Lockdown – Reflections at the end of week 29

The process of ageing has its subtleties. One of them is its habit of, without warning and with an irresistible force, creating a thought process that leads to you utter phrases which you were determined never to utter. This happened to me this week as I found myself saying that it felt as if the world had gone mad. So is this the cri de coeur of a middle aged man confronted with yet more change, or is there a greater objective justification to it?

At risk of sounding too much like a lawyer - we’re lying low at the moment for fear of being branded incorrigible lefties and enemies of freedom and democracy for assisting people, as is our professional and, if you want to go onto a higher plane, ethical duty to have the benefit of rights granted to them by Parliament - let’s have a look at the evidence:

  1. Reported Covid infections have soared to a level which seems incomprehensible by reference to any previous peak. It’s been hard to follow the numbers, not least because at one point they were corrupted by administrative error, and it remains hard to sift out the extent to which the number of reported cases reflects increased testing.
  2. In spite of an emphasis on testing as a means of controlling the virus and protecting the population, the testing system appears, to put it politely, to be under some strain. Results are slow, there’s been a problem with the supply chain of Roche, one of the government’s principal external contractors on testing, and tracing seems to be incapable of contacting enough people who may have come into contact with those who test positive. This is also the week in which teachers have been advised not to download the NHS Covid App.
  3. Whilst Covid infection rates have soared, no-one seems to have put together a complete picture of why. The rule of 6 has been in place for some time now, so is it being routinely ignored? The North is worse affected than the South, but again, I don’t recall seeing a reasoned explanation of why this is.
  4.  One category of location where Covid rates have leapt is university towns and cities as the virus has spread quickly through student populations.

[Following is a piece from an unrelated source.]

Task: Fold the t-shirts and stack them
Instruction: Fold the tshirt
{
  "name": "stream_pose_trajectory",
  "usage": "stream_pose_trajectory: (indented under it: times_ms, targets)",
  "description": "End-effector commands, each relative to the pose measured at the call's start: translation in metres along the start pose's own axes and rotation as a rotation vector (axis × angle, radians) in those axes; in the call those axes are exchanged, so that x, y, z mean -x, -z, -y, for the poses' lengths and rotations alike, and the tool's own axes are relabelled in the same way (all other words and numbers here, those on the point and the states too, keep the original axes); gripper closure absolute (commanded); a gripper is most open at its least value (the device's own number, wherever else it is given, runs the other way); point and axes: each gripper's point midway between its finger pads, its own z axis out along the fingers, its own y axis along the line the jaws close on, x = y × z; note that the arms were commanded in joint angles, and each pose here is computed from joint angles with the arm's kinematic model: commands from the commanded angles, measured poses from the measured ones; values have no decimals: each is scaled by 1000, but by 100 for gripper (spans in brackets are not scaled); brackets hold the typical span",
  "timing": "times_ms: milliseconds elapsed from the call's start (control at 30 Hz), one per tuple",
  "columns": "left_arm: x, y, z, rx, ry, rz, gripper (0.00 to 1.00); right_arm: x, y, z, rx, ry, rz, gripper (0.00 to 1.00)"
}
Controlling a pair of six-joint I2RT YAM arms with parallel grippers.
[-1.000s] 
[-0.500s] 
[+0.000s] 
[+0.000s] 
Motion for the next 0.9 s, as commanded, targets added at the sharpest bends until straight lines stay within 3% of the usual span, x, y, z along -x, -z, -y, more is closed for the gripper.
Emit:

The impact is exacerbated in some cases by an apparent lack of planning for something that seemed inevitable to many of us. As the story has unfolded, it has taken on the appearance of an unstated policy of building a level of herd immunity through the student population rather like the mumps and chickenpox parties of my parents’ youth. It seems unlikely that there is such a policy, but it’s extraordinary that the situation has been allowed to develop in this way.
  5. The government has yet to say anything formally other than that something will be done. There is no stated overall strategy for managing Covid and the government has persisted with its unsatisfactory habit of trailing policy by newspaper leak. It’s small wonder that elected mayors of the North’s cities are livid. They have considerable levels of responsibility for the management of those cities, yet they have limited powers to deal with Covid, have not been consulted with and are learning of decisions which will have an enormous impact on those cities via the press. The impact of the measures that are being trailed will be enormous. I was brought up in and around Liverpool. At that time it was a city of docks, factories and related activities such as insurance. Much of that has gone and Liverpool has reinvented itself from post-industrial abandonment to economic success through leisure and tourism. At least there is some hope in the maelstrom coming through the forthcoming announcement of a limited and directed furlough scheme (again trailed through the press), but the fine oratory of the last election around healing the North/South divide seems long forgotten.
  6. And then there’s Donald Trump. I don’t think I need to elaborate.

So I put it to you that, for a brief period, the world really has gone mad and that in thinking it has, I’m not just another middle aged man whose mind has taken one more step along the way to thinking that his clothes should all be grey and beige and that it’s useful for your cardigan to have pockets to keep the Werther’s Originals in. Instead, like many of you, I’m trying to make sense of it all on a daily basis and ensure that I remain as alert and adaptable as I can in the face of shifting circumstances.

I should have seen it coming. The omens for an odd week were there at the weekend - Manchester United 1 Spurs 6 and Aston Villa 7 Liverpool 2 set the trend. Thank goodness this weekend’s an international break.